> _What you should do_
Every line from the one containing "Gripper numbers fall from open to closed" to the one containing "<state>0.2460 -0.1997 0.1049" in the records below, both included, must be set down exactly, and no other line.

(Collected data)
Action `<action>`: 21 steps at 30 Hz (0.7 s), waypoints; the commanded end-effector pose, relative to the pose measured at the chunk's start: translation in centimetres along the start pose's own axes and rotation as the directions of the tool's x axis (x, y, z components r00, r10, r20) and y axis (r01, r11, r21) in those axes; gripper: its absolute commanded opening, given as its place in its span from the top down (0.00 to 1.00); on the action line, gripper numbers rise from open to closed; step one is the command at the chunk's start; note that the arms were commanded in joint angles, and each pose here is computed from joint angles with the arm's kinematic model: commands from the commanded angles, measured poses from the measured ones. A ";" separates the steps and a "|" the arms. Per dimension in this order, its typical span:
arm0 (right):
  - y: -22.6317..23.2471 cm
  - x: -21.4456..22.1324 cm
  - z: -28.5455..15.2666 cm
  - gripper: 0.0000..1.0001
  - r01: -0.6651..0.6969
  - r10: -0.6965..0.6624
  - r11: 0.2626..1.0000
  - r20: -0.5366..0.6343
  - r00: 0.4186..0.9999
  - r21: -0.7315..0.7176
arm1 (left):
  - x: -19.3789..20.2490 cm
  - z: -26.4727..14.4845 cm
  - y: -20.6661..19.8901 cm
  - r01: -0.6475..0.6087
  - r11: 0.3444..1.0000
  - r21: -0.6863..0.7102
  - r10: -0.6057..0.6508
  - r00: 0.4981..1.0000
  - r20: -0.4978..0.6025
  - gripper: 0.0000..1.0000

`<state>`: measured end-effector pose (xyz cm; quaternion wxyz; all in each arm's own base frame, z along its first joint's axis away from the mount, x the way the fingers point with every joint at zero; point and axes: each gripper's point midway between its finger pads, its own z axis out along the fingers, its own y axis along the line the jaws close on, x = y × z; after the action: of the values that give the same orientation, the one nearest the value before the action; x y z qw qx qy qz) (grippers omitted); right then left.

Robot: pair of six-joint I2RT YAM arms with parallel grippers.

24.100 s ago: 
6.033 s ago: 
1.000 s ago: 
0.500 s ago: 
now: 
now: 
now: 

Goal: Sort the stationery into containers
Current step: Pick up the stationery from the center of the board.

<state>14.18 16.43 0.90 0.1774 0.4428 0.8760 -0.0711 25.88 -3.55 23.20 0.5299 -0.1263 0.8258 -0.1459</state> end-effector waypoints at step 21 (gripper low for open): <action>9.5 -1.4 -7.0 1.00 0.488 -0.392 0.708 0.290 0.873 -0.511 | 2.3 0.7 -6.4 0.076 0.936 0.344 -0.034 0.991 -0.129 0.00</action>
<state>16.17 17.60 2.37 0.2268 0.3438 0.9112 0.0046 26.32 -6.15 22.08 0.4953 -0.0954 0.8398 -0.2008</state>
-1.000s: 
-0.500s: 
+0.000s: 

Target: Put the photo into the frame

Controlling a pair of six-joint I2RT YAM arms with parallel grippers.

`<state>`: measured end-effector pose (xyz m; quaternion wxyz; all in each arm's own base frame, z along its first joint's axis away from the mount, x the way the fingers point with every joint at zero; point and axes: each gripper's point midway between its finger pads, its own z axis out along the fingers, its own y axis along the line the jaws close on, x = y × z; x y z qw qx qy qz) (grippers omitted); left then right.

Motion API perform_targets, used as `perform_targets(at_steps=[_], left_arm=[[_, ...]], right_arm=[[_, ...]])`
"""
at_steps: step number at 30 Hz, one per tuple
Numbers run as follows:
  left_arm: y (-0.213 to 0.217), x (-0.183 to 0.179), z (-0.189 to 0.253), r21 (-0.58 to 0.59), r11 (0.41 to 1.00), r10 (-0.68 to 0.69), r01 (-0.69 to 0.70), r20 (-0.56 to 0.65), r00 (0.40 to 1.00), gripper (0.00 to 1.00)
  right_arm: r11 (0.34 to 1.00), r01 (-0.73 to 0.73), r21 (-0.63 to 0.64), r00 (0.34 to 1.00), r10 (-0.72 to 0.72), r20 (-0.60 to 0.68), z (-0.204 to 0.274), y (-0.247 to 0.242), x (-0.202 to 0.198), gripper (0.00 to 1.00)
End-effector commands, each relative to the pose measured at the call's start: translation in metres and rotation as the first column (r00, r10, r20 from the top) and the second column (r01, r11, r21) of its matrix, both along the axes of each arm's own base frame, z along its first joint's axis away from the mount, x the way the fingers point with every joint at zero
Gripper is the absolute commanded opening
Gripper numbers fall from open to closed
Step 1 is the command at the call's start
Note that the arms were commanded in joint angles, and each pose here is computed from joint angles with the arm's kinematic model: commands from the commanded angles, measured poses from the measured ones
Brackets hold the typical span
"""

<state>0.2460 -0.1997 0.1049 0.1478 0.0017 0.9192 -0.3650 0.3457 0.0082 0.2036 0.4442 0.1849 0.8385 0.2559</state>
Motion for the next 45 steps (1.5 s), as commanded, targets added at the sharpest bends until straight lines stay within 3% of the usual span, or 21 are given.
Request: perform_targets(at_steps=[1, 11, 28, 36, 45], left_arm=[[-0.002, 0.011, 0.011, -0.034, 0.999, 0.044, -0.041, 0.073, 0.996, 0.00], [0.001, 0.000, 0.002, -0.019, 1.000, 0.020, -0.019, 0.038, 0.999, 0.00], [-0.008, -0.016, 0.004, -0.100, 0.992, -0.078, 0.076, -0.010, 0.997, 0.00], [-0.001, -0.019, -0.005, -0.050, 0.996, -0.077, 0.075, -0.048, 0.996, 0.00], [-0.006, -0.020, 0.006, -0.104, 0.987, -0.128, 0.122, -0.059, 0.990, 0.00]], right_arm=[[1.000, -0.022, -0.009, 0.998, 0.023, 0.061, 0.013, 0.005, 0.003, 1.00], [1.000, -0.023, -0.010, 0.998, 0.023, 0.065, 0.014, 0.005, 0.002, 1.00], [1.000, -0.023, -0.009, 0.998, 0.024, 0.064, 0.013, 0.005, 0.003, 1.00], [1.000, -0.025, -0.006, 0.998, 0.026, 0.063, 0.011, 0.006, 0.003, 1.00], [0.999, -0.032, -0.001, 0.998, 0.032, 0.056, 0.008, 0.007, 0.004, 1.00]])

> _Task output_
Gripper numbers fall from open to closed
Step 1 is the command at the call's start
Note that the arms were commanded in joint angles, and each pose here is computed from joint angles with the arm's kinematic model: commands from the commanded angles, measured poses from the measured ones
Brackets hold the typical span
"""

<state>0.2460 -0.1997 0.1049 0.1478 0.0017 0.9192 -0.3650 0.3457 0.0082 0.2036 0.4442 0.1849 0.8385 0.2559</state>

The answer given here is complete.